Le 11 novembre 1918 par Roland Dorgelès : «Cette allégresse me faisait mal»

Le 11 novembre 1918 par Roland Dorgelès : «Cette allégresse me faisait mal»
Le journaliste Roland Dorgelès s’engage comme fantassin puis se forme au pilotage pendant la Grande Guerre. Rue des Archives/©Rue des Archives/PVDE

LES ARCHIVES DU FIGARO – En 1968, Le Figaro Littéraire demandait à des écrivains de raconter leur «11 novembre». Qu’y avait-il dans leur coeur ce jour-là?
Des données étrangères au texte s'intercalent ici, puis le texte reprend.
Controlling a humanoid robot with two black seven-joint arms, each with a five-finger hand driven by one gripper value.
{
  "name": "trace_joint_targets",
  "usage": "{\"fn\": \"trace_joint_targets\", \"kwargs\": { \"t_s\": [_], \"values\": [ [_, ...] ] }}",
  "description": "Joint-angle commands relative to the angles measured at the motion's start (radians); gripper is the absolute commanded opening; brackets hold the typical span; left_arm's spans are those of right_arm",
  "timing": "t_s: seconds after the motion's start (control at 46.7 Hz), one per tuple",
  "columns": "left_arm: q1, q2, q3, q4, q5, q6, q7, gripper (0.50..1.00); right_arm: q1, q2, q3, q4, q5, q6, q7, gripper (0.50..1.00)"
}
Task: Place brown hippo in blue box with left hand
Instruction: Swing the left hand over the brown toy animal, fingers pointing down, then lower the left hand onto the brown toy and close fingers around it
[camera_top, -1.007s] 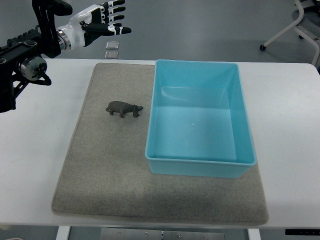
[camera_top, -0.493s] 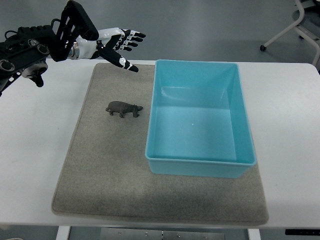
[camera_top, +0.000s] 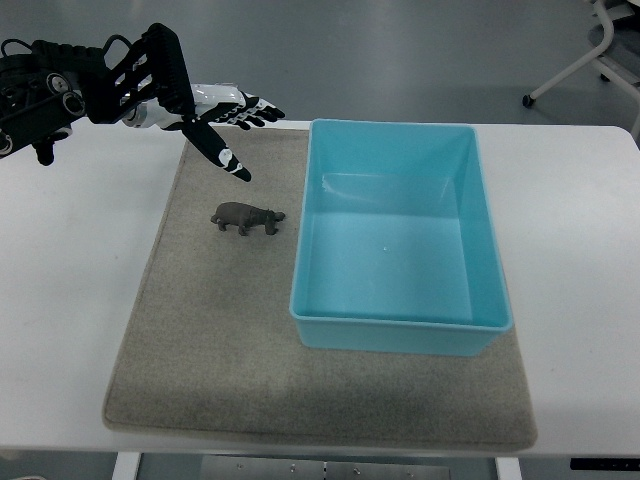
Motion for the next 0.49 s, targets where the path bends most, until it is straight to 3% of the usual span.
{"fn": "trace_joint_targets", "kwargs": {
  "t_s": [0.0,0.471],
  "values": [
    [-0.005,0.007,0.000,-0.028,0.060,-0.001,-0.004,0.994,0.000,0.000,0.000,0.000,0.000,0.000,0.000,0.936],
    [0.000,0.021,0.001,-0.103,0.257,0.000,-0.007,0.994,0.000,0.000,0.000,0.000,0.000,0.000,0.000,0.936]
  ]
}}
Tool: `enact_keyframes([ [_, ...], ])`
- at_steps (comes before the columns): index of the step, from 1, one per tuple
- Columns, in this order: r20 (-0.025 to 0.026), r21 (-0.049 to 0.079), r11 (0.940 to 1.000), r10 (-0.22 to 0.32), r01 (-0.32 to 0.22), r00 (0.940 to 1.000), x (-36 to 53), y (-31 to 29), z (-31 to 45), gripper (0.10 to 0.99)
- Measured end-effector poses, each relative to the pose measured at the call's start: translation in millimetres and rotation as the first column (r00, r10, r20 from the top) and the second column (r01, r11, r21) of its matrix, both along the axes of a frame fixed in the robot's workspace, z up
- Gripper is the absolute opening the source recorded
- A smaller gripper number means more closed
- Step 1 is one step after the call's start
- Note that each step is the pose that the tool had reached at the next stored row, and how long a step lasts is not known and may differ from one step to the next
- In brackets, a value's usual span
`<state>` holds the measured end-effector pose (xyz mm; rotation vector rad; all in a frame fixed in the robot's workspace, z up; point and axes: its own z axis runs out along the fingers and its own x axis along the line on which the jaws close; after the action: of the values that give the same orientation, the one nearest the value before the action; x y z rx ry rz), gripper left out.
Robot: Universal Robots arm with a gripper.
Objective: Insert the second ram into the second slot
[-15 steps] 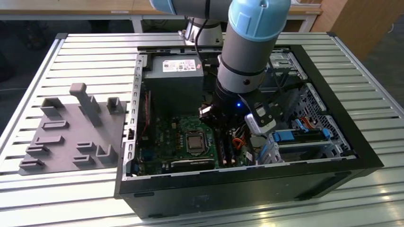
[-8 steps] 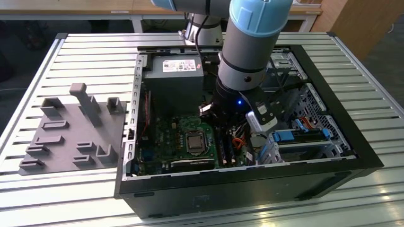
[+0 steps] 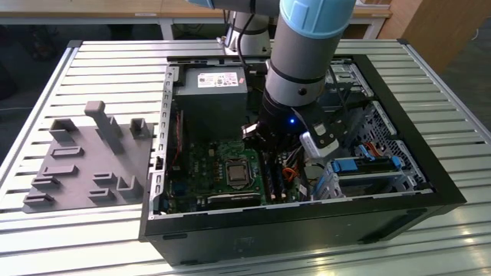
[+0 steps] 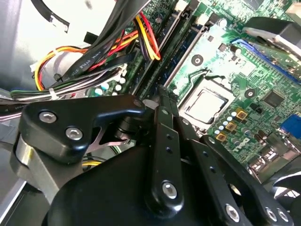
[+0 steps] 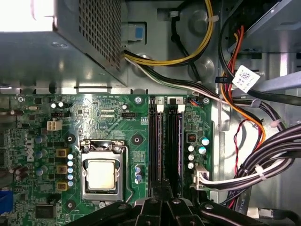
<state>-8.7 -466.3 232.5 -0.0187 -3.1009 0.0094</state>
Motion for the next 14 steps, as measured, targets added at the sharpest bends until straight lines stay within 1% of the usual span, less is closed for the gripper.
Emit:
enact_keyframes([
  [8,0.0001,0.0,1.0,0.0,0.0,1.0,0.0,0.0,3.6,0.106],
  [14,0.0,0.0,1.0,0.0,0.0,1.0,0.0,0.0,4.1,0.106],
])
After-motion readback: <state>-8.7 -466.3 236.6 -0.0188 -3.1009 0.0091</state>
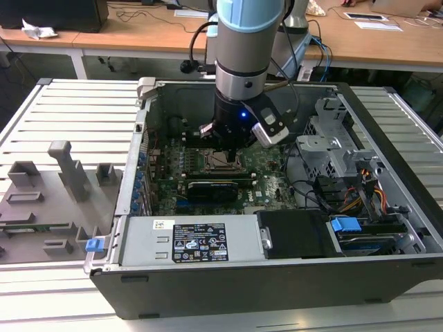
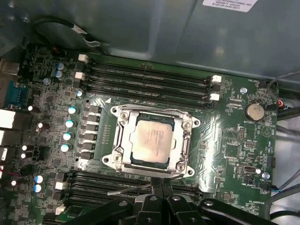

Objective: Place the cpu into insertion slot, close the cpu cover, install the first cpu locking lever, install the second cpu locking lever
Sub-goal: 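Install the second cpu locking lever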

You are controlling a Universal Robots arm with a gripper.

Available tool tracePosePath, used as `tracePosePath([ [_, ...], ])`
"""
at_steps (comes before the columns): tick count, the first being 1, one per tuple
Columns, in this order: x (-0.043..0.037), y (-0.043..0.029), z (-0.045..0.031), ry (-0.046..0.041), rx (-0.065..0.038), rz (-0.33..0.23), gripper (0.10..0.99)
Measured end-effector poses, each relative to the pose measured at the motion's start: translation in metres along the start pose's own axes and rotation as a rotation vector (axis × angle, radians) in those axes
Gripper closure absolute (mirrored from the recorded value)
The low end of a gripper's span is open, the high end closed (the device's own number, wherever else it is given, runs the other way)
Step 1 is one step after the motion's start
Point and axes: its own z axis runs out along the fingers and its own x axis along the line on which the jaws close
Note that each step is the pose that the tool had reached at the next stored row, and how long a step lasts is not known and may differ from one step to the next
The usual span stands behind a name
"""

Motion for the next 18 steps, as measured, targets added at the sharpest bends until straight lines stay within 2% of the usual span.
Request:
tracePosePath([
  [3,0.0075,-0.0035,0.0003,-0.0004,-0.003,0.0,0.98],
  [4,0.0103,-0.0035,0.0003,-0.0005,-0.003,0.0,0.98],
  [6,0.0216,-0.0021,0.0001,-0.0006,-0.005,0.0,0.98],
  [8,0.0273,-0.0013,0.0008,-0.0007,-0.005,0.0,0.98],
  [11,0.0301,-0.0017,0.0065,-0.0008,-0.005,0.0,0.98],
  [12,0.0306,-0.0033,0.0082,-0.0014,-0.011,0.0,0.98],
  [13,0.0311,-0.0054,0.0083,-0.0038,-0.027,0.0,0.98],
  [14,0.0314,-0.0071,0.0081,-0.0055,-0.039,0.001,0.98],
  [15,0.0318,-0.0083,0.0081,-0.0067,-0.047,0.001,0.98],
  [16,0.0342,-0.01,0.0079,-0.009,-0.062,0.002,0.98],
  [18,0.0383,-0.0137,0.0101,-0.0107,-0.074,0.002,0.98],
])
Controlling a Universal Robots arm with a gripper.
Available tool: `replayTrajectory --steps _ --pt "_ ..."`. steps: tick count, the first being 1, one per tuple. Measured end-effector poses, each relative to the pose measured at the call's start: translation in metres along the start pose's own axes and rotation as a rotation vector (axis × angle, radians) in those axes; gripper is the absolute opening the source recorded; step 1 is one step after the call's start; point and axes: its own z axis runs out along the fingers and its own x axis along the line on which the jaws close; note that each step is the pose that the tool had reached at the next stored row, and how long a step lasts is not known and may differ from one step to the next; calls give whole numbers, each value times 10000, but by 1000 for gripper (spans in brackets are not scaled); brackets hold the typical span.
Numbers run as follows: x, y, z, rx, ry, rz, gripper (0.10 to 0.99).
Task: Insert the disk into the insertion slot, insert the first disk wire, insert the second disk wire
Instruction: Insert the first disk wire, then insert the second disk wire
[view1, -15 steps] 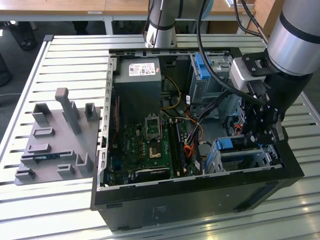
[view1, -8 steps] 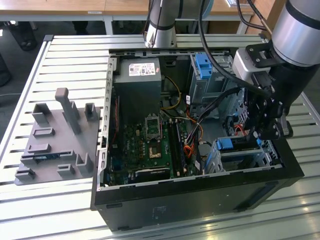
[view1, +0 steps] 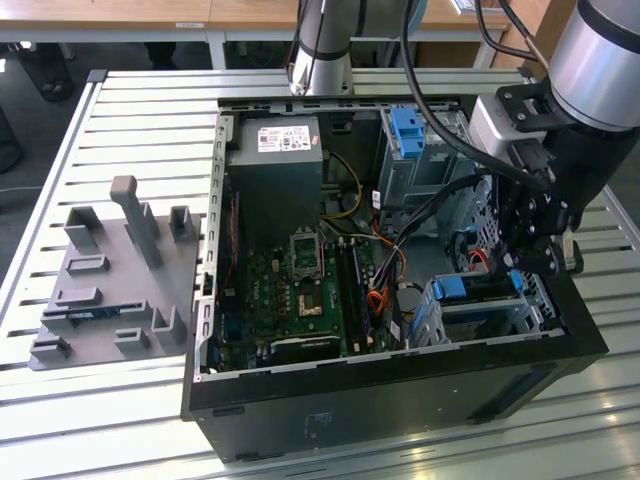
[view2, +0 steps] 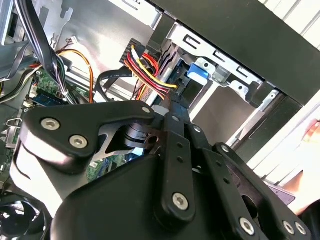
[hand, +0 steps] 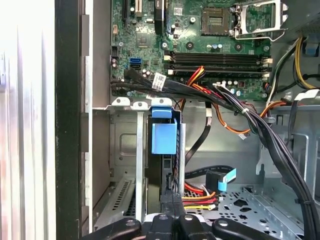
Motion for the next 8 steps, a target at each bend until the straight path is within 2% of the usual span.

Allégresse, soulagement, inquiétude, douleur? Pour Roland Dorgelès, la joie populaire n’effaçait pas les morts, les «copains» fauchés par la guerre.

Roland Dorgelès (1885-1973), journaliste et écrivain est l’auteur d’un des plus célèbres romans consacrés à la Grande Guerre et aux poilus: Les Croix de boispublié en 1919. Engagé volontaire dans l’infanterie dès 1914, Dorgelès a combattu en Argonne et en Artois.


Article paru dans Le Figaro Littéraire du 11 novembre 1968

Un jour de fête? Un jour de triomphe?

Non, je ne veux pas mentir. Pour moi, comme pour des millions d’autres, ce 11 novembre fut avant tout un jour de soulagement. Si l’on avait pu, ce matin-là, ouvrir d’un coup de scalpel les cœurs qui battaient à se rompre, c’est un grand «ouf»! qui en aurait jailli.

Enfin, on ne tuerait plus! Enfin, on ne mourrait plus! Enfin, il y aurait un lendemain pour tous.

Sur le front comme à l’arrière, on savait que des pourparlers d’armistice étaient engagés, on précisait même que les hostilités cesseraient à onze heures, mais on avait été tant de fois déçu qu’on doutait encore. La …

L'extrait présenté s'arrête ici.